▶

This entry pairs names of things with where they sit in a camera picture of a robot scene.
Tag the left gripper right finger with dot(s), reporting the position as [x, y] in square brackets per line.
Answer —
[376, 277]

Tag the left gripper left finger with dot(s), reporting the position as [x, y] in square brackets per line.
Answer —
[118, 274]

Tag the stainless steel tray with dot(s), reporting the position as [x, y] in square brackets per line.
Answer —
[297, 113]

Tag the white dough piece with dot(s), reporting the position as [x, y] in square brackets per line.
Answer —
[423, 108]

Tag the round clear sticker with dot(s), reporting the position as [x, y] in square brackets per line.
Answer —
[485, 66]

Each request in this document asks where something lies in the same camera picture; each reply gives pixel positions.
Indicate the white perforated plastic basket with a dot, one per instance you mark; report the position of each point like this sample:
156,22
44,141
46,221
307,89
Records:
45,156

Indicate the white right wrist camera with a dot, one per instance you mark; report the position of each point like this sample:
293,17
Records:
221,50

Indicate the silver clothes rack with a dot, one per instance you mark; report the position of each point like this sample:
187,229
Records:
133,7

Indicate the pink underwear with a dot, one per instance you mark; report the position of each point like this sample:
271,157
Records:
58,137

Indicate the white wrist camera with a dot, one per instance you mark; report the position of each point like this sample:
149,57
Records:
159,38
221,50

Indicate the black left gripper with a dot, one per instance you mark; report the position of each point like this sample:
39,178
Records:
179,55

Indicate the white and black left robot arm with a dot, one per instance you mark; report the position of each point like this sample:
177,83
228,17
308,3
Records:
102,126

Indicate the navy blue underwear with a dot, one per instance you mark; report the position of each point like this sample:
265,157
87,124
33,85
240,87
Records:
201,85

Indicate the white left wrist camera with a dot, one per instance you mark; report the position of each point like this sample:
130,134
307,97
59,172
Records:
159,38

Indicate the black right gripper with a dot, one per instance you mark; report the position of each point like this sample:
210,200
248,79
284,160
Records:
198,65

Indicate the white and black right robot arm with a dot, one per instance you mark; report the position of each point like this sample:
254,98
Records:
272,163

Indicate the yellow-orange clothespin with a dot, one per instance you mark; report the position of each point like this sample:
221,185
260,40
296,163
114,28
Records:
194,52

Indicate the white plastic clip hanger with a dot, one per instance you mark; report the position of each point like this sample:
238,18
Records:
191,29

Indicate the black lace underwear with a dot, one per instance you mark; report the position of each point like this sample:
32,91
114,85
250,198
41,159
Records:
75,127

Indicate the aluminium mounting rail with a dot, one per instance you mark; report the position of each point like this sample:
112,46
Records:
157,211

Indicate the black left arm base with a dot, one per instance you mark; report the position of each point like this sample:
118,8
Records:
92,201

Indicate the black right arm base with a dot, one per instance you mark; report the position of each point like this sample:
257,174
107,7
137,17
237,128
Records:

◀

■ **What you will do**:
Go through the material above line by line and copy it exactly.

■ **Task response**:
This entry pairs names of things with where they sit in a camera picture of a robot scene.
Tag the left gripper right finger with dot(s), reporting the position as [x, y] in square brackets per line.
Answer —
[376, 277]

Tag the left gripper left finger with dot(s), reporting the position as [x, y] in square brackets per line.
Answer —
[118, 274]

Tag the stainless steel tray with dot(s), reporting the position as [x, y] in square brackets per line.
Answer —
[297, 113]

Tag the white dough piece with dot(s), reporting the position as [x, y] in square brackets per line.
Answer —
[423, 108]

Tag the round clear sticker with dot(s), reporting the position as [x, y] in square brackets per line.
Answer —
[485, 66]

Each request in this document asks where something lies in the same camera picture; each reply gives pixel positions.
Indicate the white perforated plastic basket with a dot, one per instance you mark; report the position of each point like this sample:
156,22
44,141
46,221
307,89
Records:
45,156

Indicate the white right wrist camera with a dot, one per instance you mark; report the position of each point like this sample:
293,17
Records:
221,50

Indicate the silver clothes rack with a dot, one per instance you mark; report the position of each point like this sample:
187,229
Records:
133,7

Indicate the pink underwear with a dot, one per instance you mark; report the position of each point like this sample:
271,157
Records:
58,137

Indicate the white wrist camera with a dot, one per instance you mark; report the position of each point like this sample:
149,57
Records:
159,38
221,50

Indicate the black left gripper with a dot, one per instance you mark; report the position of each point like this sample:
39,178
Records:
179,55

Indicate the white and black left robot arm with a dot, one per instance you mark; report the position of each point like this sample:
177,83
228,17
308,3
Records:
102,126

Indicate the navy blue underwear with a dot, one per instance you mark; report the position of each point like this sample:
265,157
87,124
33,85
240,87
Records:
201,85

Indicate the white left wrist camera with a dot, one per instance you mark; report the position of each point like this sample:
130,134
307,97
59,172
Records:
159,38

Indicate the black right gripper with a dot, one per instance you mark; report the position of each point like this sample:
210,200
248,79
284,160
Records:
198,65

Indicate the white and black right robot arm with a dot, one per instance you mark; report the position of each point like this sample:
254,98
Records:
272,163

Indicate the yellow-orange clothespin with a dot, one per instance you mark; report the position of each point like this sample:
221,185
260,40
296,163
114,28
Records:
194,52

Indicate the white plastic clip hanger with a dot, one per instance you mark; report the position of each point like this sample:
238,18
Records:
191,29

Indicate the black lace underwear with a dot, one per instance you mark; report the position of each point like this sample:
32,91
114,85
250,198
41,159
Records:
75,127

Indicate the aluminium mounting rail with a dot, one per instance you mark; report the position of each point like this sample:
112,46
Records:
157,211

Indicate the black left arm base with a dot, one per instance you mark; report the position of each point like this sample:
118,8
Records:
92,201

Indicate the black right arm base with a dot, one per instance you mark; report the position of each point like this sample:
257,174
107,7
137,17
237,128
Records:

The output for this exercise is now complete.